**TASK DESCRIPTION:** For the listing below, print exactly the lines from the line with "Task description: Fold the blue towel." to the line with "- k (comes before", both included, and nothing beyond them.

--- START ---

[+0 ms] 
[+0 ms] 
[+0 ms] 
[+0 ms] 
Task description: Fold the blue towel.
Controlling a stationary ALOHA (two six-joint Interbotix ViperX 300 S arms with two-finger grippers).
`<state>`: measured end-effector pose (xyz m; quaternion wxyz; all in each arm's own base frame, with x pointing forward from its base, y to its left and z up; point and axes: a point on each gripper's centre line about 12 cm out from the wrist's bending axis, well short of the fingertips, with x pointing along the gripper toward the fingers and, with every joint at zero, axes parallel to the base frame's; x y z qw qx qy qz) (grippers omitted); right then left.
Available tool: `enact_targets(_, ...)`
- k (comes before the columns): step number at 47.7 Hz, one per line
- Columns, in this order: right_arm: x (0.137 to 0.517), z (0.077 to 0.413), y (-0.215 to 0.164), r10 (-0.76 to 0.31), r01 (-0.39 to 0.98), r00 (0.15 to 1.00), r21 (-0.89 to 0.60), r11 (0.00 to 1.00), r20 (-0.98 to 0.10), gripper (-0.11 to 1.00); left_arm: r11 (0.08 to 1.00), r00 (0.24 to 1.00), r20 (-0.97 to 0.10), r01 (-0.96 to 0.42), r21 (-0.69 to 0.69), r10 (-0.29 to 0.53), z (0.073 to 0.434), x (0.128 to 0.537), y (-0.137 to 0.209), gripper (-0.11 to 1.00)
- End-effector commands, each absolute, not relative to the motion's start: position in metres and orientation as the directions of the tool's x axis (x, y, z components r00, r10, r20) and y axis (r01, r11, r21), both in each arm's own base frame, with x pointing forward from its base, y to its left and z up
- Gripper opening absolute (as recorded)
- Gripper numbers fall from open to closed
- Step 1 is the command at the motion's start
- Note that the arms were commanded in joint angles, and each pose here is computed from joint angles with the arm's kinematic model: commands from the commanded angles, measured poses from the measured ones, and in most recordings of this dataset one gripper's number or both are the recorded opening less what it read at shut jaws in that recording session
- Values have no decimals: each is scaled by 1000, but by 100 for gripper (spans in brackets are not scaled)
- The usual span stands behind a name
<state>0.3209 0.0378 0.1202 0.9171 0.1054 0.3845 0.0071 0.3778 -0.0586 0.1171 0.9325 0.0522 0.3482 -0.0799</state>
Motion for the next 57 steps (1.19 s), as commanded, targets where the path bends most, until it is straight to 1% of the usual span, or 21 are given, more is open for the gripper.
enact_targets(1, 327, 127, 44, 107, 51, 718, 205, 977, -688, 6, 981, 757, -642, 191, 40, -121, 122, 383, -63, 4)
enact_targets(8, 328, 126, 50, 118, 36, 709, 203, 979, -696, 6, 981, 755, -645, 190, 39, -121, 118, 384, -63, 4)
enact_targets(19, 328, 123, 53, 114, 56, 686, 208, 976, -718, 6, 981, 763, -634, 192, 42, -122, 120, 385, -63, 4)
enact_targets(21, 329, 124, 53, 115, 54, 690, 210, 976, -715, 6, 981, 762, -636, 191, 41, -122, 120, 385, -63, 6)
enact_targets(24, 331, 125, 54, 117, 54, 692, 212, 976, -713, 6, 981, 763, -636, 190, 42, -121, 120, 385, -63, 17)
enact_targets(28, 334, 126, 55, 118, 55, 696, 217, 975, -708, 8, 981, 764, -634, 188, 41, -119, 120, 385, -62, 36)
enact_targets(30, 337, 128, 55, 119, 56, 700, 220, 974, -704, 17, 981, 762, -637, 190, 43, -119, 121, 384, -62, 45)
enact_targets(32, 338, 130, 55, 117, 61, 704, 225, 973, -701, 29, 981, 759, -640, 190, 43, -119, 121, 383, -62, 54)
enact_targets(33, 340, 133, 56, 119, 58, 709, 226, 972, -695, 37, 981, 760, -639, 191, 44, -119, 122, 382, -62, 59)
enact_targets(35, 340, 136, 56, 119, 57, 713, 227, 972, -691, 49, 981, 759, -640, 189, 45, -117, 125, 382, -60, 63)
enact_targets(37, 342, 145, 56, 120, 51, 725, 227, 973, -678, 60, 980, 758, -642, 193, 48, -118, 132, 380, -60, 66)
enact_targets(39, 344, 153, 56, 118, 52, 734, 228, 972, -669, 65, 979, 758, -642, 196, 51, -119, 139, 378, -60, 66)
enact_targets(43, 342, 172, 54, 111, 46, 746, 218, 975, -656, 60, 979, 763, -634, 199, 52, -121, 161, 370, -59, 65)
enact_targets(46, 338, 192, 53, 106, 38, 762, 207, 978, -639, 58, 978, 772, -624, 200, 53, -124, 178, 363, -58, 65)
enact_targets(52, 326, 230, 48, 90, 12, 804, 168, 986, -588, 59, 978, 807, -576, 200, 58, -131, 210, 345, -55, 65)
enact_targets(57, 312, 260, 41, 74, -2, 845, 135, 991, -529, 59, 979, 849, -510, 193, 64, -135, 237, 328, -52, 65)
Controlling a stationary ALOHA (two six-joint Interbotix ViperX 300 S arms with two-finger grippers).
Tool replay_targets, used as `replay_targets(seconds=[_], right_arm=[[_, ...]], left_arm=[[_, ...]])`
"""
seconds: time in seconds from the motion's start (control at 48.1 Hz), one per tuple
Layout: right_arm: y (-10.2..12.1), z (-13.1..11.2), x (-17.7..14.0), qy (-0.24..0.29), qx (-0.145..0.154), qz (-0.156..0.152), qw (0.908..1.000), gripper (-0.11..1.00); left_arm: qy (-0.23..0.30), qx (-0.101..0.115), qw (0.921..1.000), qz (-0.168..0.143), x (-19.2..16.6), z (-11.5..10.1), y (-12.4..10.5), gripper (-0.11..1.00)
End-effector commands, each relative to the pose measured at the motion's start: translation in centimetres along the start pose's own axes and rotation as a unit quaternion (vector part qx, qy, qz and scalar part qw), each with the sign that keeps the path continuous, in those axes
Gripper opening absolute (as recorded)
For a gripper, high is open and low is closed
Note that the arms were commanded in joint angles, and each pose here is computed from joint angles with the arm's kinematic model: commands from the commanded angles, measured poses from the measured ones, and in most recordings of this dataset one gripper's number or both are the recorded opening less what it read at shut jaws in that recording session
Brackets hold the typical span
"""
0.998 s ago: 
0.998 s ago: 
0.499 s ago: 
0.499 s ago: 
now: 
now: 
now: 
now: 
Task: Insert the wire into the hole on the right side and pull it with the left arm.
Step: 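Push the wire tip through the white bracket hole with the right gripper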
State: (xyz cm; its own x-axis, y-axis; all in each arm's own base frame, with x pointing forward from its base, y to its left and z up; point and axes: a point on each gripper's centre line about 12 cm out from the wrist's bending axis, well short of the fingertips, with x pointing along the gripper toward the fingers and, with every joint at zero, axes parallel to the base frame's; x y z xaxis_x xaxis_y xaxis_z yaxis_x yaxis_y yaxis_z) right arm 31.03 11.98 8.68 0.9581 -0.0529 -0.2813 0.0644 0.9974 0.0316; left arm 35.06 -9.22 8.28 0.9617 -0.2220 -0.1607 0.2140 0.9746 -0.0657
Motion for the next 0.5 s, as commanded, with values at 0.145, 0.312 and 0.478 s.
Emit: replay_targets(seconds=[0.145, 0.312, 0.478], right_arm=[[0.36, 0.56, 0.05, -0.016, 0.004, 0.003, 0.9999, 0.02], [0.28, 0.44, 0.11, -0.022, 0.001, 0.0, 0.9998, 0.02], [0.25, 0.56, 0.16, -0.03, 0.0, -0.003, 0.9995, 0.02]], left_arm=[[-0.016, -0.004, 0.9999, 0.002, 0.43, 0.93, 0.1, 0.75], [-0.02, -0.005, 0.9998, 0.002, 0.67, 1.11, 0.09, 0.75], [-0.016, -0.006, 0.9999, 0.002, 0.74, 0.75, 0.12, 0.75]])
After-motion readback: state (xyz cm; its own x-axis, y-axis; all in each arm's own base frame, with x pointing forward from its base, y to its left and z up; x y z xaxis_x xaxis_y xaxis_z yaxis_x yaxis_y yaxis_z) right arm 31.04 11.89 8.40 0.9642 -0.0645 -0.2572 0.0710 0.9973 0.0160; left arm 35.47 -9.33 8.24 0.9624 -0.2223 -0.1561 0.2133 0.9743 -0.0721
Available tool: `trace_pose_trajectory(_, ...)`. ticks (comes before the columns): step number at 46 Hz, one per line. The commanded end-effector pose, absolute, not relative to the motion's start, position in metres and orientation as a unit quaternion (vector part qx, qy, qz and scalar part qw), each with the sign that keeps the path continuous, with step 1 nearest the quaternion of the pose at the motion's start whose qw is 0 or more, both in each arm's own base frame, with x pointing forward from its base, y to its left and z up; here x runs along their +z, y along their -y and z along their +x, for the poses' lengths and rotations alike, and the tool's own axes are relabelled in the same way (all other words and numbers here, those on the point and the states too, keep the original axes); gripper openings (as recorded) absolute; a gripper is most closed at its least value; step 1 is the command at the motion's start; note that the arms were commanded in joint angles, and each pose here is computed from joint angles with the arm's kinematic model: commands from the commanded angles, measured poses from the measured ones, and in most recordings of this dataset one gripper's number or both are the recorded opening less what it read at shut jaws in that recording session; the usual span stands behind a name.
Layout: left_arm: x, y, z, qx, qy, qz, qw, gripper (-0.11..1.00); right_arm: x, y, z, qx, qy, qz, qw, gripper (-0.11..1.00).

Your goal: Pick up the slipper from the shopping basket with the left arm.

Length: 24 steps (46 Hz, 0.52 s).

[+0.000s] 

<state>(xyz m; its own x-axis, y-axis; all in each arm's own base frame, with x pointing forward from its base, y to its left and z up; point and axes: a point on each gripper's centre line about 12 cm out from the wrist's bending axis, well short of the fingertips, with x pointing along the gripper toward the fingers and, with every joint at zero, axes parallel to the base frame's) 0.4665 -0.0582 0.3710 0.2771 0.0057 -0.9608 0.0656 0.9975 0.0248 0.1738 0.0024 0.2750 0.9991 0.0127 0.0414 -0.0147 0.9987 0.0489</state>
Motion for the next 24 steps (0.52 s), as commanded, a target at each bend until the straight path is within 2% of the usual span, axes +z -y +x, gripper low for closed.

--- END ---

**RESPONSE AREA:**
Task description: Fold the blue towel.
Controlling a stationary ALOHA (two six-joint Interbotix ViperX 300 S arms with two-finger grippers).
`<state>`: measured end-effector pose (xyz m; quaternion wxyz; all in each arm's own base frame, with x pointing forward from its base, y to its left and z up; point and axes: a point on each gripper's centre line about 12 cm out from the wrist's bending axis, well short of the fingertips, with x pointing along the gripper toward the fingers and, with every joint at zero, axes parallel to the base frame's; x y z qw qx qy qz) (grippers omitted); right then left.
Available tool: `enact_targets(_, ...)`
- k (comes before the columns): step number at 47.7 Hz, one per line

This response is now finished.